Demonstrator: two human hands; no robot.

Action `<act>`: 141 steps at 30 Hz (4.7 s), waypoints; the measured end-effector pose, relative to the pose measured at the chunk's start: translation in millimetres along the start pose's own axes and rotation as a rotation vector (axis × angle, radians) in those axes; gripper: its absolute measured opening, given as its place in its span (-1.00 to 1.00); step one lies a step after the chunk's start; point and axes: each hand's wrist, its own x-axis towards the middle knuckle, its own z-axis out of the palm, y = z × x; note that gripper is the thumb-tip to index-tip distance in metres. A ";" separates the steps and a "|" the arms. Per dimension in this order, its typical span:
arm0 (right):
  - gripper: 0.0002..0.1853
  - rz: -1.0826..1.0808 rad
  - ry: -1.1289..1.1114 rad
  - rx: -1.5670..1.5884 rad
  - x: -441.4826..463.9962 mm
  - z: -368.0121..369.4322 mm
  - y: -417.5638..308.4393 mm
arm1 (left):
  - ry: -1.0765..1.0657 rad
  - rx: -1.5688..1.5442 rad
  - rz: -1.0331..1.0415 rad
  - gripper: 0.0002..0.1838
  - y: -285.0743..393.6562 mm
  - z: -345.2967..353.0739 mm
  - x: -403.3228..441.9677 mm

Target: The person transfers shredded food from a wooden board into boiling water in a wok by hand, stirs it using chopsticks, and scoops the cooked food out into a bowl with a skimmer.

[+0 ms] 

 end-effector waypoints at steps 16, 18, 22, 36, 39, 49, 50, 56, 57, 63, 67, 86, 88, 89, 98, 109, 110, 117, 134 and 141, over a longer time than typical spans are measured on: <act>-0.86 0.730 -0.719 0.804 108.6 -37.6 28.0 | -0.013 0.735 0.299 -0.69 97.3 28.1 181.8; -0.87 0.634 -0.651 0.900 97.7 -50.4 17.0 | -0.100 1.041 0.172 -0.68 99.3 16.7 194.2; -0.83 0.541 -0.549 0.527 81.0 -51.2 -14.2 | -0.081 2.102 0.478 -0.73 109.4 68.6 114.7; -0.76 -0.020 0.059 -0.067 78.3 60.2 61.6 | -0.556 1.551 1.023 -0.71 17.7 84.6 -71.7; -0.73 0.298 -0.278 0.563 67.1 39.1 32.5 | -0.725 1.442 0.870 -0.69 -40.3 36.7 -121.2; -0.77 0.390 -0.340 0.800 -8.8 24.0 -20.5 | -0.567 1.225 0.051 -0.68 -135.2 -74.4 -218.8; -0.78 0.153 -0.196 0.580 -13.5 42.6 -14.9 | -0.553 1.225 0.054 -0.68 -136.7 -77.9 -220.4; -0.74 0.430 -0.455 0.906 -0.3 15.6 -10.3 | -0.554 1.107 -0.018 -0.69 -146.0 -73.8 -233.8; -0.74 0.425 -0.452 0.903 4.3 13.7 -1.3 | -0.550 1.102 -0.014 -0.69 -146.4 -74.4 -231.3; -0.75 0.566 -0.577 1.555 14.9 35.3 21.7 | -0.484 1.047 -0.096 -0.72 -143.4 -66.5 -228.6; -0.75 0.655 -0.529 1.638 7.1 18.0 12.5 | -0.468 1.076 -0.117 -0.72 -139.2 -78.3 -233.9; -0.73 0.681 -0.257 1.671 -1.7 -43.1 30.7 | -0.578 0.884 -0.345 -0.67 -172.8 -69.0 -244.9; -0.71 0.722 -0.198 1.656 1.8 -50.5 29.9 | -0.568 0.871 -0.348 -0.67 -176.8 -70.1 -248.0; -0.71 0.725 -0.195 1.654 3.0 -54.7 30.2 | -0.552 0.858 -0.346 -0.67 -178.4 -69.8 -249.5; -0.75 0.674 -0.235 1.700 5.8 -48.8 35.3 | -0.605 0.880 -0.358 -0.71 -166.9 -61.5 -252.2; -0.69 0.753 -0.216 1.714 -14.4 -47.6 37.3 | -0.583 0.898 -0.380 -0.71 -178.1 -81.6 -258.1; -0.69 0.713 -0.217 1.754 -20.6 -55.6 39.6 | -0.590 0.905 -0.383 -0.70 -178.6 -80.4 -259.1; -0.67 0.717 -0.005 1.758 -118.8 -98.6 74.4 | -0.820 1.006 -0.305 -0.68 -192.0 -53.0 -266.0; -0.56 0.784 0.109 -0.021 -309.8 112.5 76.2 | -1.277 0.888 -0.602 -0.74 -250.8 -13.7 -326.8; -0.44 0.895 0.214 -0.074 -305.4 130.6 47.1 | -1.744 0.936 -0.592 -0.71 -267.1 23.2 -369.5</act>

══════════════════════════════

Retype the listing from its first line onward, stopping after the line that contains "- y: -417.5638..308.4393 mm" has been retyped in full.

**SOLUTION FOR THIS TASK**
Demonstrator: two human hands; no robot.

Action `<act>`: 141 steps at 30 Hz (4.7 s), waypoints; the measured end-effector pose, relative to the pose measured at the chunk's start: translation in millimetres along the start pose's own axes and rotation as a rotation vector (axis × angle, radians) in those axes; gripper: its absolute measured opening, given as its place in its span (-1.00 to 1.00); step one lies a step after the chunk's start; point and axes: each hand's wrist, its own x-axis towards the middle knuckle, its own z-axis out of the palm, y = z × x; note that gripper is the thumb-tip to index-tip distance in metres. A ";" separates the steps and a "|" the arms. Per dimension in this order, its typical span:
arm0 (right):
  - gripper: 0.0002..0.1853
  - rz: -1.0826..1.0808 rad
  - ry: -1.1289..1.1114 rad
  - rx: -1.5670..1.5884 rad
  - x: -441.4826..463.9962 mm
  - z: -368.0121..369.4322 mm
  - y: -417.5638..308.4393 mm

Work on this exercise has been completed.